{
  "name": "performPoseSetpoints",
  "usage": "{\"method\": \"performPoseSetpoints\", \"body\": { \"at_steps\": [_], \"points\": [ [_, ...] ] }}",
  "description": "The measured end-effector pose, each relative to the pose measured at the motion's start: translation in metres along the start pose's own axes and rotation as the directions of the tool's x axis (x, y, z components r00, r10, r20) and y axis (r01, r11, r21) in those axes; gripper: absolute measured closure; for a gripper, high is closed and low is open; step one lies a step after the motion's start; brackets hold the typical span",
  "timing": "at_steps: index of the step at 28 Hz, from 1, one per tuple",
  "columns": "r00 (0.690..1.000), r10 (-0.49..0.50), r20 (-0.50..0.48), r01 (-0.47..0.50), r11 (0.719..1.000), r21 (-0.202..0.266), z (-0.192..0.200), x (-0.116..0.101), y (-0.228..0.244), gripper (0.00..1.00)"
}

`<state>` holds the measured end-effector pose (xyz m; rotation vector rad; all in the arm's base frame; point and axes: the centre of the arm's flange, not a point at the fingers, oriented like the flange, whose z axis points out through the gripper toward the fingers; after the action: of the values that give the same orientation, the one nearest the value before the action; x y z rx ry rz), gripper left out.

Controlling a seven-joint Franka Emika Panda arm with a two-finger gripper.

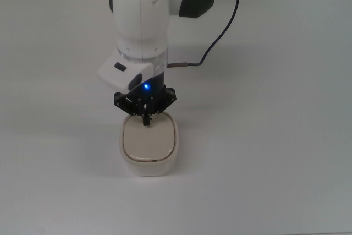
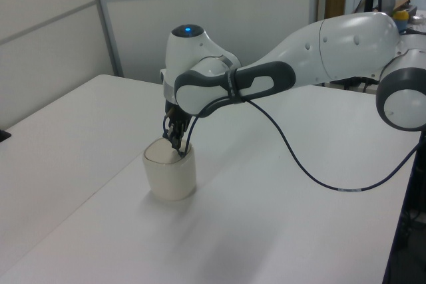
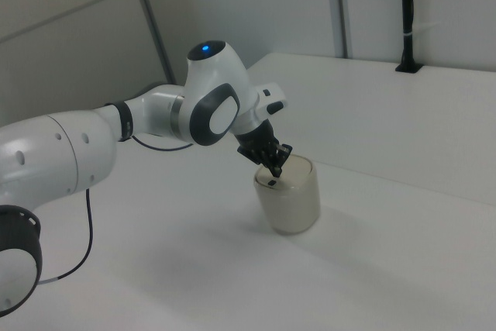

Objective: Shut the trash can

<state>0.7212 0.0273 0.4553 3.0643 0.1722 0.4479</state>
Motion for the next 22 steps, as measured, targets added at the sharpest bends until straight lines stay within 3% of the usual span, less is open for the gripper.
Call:
{"method": "performPoseSetpoints", "body": {
  "at_steps": [8,10,19,20,22],
  "points": [
    [0.993,0.121,0.003,-0.121,0.993,0.011,-0.042,-0.003,0.009,0.68],
    [0.990,0.137,0.038,-0.137,0.991,0.001,-0.057,-0.009,0.014,0.56],
    [0.965,0.176,0.194,-0.172,0.984,-0.037,-0.119,-0.042,0.044,0.26],
    [0.960,0.185,0.209,-0.181,0.983,-0.040,-0.127,-0.047,0.049,0.17],
    [0.953,0.196,0.232,-0.191,0.981,-0.043,-0.136,-0.053,0.055,0.11]
  ]
}}
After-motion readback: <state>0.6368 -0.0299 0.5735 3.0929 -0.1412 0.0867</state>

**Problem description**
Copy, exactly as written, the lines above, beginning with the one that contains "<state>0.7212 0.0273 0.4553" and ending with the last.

**Task response**
<state>0.7212 0.0273 0.4553 3.0643 0.1722 0.4479</state>
Motion for the next 22 steps, as measured, targets added at the sharpest bends until straight lines stay within 3% of the usual span, less is open for the gripper.
Call:
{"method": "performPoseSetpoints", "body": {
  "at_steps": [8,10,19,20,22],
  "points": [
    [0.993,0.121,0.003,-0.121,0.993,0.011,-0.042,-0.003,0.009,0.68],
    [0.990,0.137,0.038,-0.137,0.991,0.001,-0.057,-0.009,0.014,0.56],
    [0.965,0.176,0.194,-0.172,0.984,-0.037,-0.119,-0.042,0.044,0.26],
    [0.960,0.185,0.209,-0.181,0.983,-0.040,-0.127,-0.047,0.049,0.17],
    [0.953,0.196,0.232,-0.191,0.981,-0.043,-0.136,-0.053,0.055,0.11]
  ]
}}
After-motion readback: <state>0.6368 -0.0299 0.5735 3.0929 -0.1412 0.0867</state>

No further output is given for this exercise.